Alex, I lives in Japan for six years and I can tell you that the autonomous Orthodox Church of Japan (under Moscow Patriarchate) is as Orthodox as the one in Russia. No special "rite" was required because of a culture that is for practical purposes to just foreign, but alien to Europe.
With all due respect, all this looks to me like intellectual excuses that are simply not founded in reality which I can document, as I have painfully done to make my point vis-a-vis liturgical abuses.
Nikolai-do (Nikolai's home), Holy Resurrection Cathedral, Tokyo, Japan.

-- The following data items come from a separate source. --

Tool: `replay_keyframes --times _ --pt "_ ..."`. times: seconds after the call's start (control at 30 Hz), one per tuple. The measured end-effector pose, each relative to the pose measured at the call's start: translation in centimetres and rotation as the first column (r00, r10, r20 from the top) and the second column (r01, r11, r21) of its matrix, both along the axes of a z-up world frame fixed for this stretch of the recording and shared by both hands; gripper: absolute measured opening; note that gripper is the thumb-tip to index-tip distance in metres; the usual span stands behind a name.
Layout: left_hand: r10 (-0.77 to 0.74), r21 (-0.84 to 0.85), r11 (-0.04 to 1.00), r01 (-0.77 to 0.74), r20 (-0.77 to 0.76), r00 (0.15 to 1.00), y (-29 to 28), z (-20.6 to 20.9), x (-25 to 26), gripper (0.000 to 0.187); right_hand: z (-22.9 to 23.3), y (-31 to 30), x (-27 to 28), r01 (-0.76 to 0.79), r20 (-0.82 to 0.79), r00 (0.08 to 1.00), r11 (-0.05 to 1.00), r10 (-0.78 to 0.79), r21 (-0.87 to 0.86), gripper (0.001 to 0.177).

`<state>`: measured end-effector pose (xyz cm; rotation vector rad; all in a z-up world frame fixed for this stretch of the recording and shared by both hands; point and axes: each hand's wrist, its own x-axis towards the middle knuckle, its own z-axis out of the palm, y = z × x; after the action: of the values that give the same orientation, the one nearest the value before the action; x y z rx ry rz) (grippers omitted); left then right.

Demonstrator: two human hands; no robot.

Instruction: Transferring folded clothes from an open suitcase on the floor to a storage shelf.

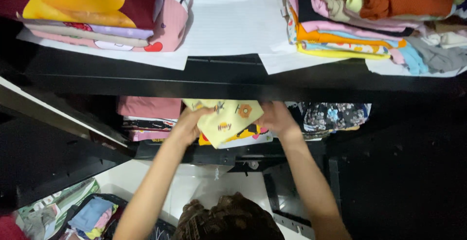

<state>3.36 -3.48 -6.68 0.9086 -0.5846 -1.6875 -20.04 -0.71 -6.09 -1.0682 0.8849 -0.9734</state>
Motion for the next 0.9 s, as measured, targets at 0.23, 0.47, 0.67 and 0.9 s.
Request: replay_keyframes --times 0.23,0.47,0.67,0.9 --pt "-0.11 -0.107 0.985 0.136 0.225 0.968 -12.7 -1.3 1.5 0.042 -0.6 -6.8 -4.8 -0.086 -0.15 0.985 0.996 0.084 -0.009 0.047" --pt "0.029 -0.284 0.949 0.134 0.503 0.864 -17.4 -0.2 0.3 0.04 -2.6 -11.5 -6.7 -0.117 -0.274 0.953 0.991 0.129 0.059 0.049" --pt "0.146 -0.393 0.903 0.175 0.662 0.735 -16.5 0.5 -2.3 0.039 -6.2 -13.9 -8.5 -0.119 -0.396 0.901 0.979 0.176 0.166 0.051" --pt "0.303 -0.488 0.842 0.228 0.78 0.548 -15.6 -5.8 -2.4 0.037 -11.3 -12.7 -10.0 -0.13 -0.519 0.807 0.942 0.282 0.309 0.053"
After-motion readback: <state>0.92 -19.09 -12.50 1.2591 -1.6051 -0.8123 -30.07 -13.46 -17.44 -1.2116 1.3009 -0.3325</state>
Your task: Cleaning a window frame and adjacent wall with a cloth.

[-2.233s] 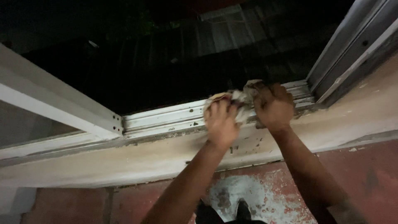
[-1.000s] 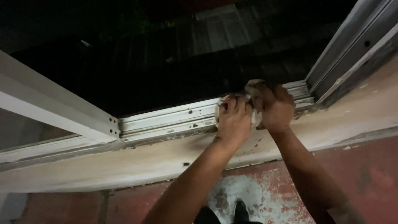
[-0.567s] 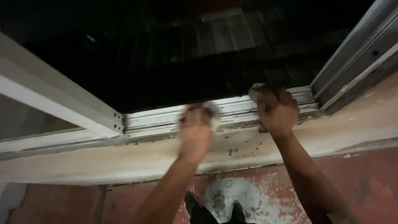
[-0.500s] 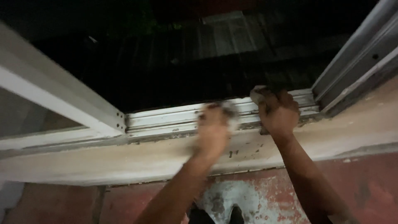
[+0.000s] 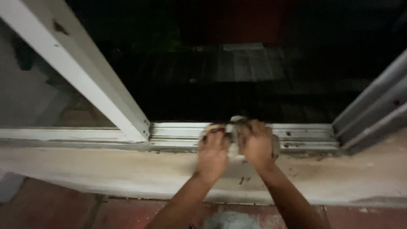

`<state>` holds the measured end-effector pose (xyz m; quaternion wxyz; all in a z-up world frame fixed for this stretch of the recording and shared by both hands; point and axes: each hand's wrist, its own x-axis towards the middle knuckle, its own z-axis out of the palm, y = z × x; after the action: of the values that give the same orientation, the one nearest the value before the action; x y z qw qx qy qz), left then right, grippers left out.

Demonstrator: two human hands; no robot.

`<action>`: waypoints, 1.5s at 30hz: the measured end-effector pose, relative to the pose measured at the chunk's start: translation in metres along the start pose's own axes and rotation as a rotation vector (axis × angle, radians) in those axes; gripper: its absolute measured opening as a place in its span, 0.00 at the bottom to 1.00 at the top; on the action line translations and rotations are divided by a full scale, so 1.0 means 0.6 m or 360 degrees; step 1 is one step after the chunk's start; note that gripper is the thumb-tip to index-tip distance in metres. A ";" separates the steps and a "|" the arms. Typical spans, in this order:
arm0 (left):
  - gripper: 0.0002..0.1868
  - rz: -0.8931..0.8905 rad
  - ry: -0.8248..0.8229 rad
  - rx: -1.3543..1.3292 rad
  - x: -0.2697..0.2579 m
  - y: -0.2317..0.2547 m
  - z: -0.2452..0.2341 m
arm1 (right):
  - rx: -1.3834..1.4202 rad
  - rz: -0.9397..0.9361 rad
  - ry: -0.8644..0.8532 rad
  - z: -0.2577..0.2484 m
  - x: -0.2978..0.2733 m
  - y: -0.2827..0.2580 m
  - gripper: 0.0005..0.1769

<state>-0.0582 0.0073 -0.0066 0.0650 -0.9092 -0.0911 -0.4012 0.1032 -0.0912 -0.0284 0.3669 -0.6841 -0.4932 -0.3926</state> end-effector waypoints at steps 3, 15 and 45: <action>0.24 -0.0183 -0.0155 0.0023 -0.004 -0.056 -0.069 | -0.0047 -0.0049 -0.0279 0.017 0.031 -0.056 0.13; 0.24 -0.0415 -0.0272 0.0154 -0.028 -0.086 -0.032 | 0.0114 -0.0063 -0.0423 0.012 0.053 -0.069 0.13; 0.39 -0.0226 -0.0550 0.0183 0.020 -0.071 0.015 | 0.0053 0.0105 -0.0227 -0.006 0.010 -0.016 0.15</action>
<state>-0.0532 0.0517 -0.0020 0.0716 -0.9506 -0.1876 -0.2367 0.0948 -0.0895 -0.0203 0.3551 -0.7200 -0.5017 -0.3223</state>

Metropolitan +Daniel of Japan (middle) with a Japanese and a Russian bishop flanking
Orhtodox Church Korea (Greek Patriarchate)
It's all the same. No native dancers. Trust me.

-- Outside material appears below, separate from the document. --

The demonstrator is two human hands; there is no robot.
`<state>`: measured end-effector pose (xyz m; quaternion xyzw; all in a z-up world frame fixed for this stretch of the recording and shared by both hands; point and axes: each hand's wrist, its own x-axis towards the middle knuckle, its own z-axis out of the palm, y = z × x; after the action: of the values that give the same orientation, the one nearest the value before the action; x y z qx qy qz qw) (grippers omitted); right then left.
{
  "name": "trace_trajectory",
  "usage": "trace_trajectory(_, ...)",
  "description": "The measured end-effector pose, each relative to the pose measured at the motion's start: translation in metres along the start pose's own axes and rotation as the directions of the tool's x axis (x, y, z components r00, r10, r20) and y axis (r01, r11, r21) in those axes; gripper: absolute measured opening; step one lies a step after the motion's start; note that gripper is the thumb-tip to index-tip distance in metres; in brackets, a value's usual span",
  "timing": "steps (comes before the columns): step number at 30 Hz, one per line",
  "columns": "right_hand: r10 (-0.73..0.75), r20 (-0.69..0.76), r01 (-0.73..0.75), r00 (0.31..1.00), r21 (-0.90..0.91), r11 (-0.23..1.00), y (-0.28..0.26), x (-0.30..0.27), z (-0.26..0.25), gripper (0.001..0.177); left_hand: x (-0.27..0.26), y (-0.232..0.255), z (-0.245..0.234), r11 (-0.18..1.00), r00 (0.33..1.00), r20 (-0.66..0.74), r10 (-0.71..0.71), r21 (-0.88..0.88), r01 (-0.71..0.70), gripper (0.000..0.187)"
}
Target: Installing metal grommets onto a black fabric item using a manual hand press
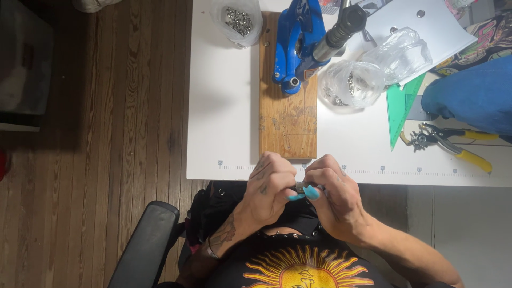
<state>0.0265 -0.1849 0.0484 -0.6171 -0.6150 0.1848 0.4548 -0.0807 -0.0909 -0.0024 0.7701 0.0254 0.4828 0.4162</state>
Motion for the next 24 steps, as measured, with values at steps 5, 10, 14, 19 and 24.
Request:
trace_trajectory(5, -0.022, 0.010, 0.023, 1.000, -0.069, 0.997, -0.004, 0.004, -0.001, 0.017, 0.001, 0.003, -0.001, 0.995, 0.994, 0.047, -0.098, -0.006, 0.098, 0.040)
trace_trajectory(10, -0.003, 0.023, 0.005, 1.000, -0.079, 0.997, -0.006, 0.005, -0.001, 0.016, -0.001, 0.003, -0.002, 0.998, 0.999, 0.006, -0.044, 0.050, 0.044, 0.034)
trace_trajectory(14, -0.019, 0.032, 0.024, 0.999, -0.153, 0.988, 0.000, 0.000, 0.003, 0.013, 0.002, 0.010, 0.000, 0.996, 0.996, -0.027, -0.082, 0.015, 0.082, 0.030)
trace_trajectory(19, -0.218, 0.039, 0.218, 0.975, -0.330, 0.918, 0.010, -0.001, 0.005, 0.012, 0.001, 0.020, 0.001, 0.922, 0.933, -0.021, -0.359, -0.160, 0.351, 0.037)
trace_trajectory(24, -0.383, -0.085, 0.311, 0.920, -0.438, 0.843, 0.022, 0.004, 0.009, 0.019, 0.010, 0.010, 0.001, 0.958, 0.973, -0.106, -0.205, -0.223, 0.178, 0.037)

Japanese Orthodox Church Yokohama
It's all one and the same Church and one and the same morality no matter where it is.
The Pat. of Alexandria inaugurating the new Greek Orthodox seminary in Ghana last June.

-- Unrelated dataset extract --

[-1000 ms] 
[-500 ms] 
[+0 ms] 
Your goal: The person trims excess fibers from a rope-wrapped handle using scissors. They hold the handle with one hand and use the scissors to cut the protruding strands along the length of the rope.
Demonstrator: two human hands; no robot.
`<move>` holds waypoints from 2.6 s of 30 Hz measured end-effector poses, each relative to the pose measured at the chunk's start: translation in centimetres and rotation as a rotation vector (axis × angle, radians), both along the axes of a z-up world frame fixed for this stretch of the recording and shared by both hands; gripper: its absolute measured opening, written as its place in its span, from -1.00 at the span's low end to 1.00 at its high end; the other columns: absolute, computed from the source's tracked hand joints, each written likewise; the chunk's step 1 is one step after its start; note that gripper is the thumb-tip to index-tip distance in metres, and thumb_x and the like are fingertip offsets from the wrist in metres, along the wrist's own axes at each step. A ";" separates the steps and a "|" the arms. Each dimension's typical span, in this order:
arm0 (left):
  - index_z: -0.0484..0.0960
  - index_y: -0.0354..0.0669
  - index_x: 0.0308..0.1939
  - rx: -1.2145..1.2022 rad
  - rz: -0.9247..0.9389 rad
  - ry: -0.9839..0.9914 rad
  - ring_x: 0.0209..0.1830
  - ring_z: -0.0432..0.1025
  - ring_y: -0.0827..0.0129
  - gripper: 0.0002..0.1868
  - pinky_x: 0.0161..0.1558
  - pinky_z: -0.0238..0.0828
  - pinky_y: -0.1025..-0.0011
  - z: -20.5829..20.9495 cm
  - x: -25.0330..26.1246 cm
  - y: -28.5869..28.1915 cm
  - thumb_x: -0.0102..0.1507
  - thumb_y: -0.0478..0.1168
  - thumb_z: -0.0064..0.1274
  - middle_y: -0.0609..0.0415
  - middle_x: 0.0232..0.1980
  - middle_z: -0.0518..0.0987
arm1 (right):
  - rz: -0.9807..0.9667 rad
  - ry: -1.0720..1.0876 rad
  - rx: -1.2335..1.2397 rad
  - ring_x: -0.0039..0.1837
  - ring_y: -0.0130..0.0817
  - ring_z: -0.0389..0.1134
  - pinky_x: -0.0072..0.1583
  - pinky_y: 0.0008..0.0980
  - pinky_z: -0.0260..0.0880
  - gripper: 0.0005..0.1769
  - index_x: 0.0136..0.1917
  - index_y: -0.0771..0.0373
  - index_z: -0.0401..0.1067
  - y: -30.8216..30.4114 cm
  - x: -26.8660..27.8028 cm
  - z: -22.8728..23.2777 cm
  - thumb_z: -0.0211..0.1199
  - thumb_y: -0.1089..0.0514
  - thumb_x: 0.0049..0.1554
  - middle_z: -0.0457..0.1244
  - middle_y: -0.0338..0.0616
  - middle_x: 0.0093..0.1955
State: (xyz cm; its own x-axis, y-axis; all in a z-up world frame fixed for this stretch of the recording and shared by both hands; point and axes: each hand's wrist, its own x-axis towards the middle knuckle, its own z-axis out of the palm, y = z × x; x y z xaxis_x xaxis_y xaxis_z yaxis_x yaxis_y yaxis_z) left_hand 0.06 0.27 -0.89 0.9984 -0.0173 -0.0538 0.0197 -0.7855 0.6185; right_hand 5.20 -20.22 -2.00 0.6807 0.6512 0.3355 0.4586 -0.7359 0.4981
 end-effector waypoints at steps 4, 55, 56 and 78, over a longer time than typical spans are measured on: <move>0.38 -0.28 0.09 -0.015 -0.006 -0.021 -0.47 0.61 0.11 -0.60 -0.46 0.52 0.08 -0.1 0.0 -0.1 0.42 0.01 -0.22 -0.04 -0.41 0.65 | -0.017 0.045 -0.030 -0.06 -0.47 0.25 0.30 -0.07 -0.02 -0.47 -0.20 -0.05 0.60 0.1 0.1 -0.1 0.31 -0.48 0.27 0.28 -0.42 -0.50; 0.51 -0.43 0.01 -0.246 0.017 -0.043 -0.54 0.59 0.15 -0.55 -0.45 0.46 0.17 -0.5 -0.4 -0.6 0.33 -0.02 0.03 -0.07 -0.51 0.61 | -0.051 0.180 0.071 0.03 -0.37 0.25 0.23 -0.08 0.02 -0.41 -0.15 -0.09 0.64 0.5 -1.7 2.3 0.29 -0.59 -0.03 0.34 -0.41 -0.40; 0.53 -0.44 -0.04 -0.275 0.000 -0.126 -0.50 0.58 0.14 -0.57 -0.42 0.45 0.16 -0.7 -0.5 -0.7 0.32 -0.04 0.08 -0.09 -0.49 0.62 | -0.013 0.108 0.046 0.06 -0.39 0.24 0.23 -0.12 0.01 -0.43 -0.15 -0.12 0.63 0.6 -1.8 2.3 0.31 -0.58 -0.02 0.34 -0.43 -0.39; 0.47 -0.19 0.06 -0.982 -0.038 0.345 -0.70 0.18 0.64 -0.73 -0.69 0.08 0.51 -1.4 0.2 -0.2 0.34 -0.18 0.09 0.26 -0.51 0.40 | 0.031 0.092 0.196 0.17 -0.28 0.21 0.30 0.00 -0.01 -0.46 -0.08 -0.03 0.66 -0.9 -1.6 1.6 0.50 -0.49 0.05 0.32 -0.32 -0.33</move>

His Grace Bishop Jeronymos of Bukoba; Greek Orthodox Bishop of Bukoba, Tanzania, 1999-Current. Ordained Deacon, Greek Orthodox Church, July 1, 1995. Ordained Priest, Greek Orthodox Church, February 1, 1996. Vicar General of Kampala, Uganda, 1996-1997. Vicar General of Bukoba, Tanzania, 1997-1999. Bishop of Bukoba, Tanzania, Greek Orthodox Church, December 11, 1999-Current.
Orthodox clergy in Indonesia
We are just about everywhere in Africa. The only places I can think of in Asia where we are not are Burma and Laos. We are in every country, I believe, in South America. Same liturgy, same religious culture...even the same vestments, Alex.
Differing cultural backgrounds certainly do not justify liturgical abuses, and “liturgical dancing” is certainly a grave liturgical abuse. But don’t pretend that any Eastern Orthodox has the multiculturalism of the Roman Catholic Church. From what data I can find on the numbers of adherents, The Orthodox Church of Japan is the second-largest body of Orthodox worshippers outside of Europe and Western Asia, behind the United States. And it has only 25,000. The Korean Orthodox church consists entirely on ten parishes.
Liturgical dance, when it was tolerated (I am not sure of its status now), was not a special right either. It was a form of piety that Laos tou Theou in Africa felt appropriate, asked for permission and at the time it was granted.
The photograph you sent me is, by the way, clearly not of a liturgy of any kind, but of a performance — a social event.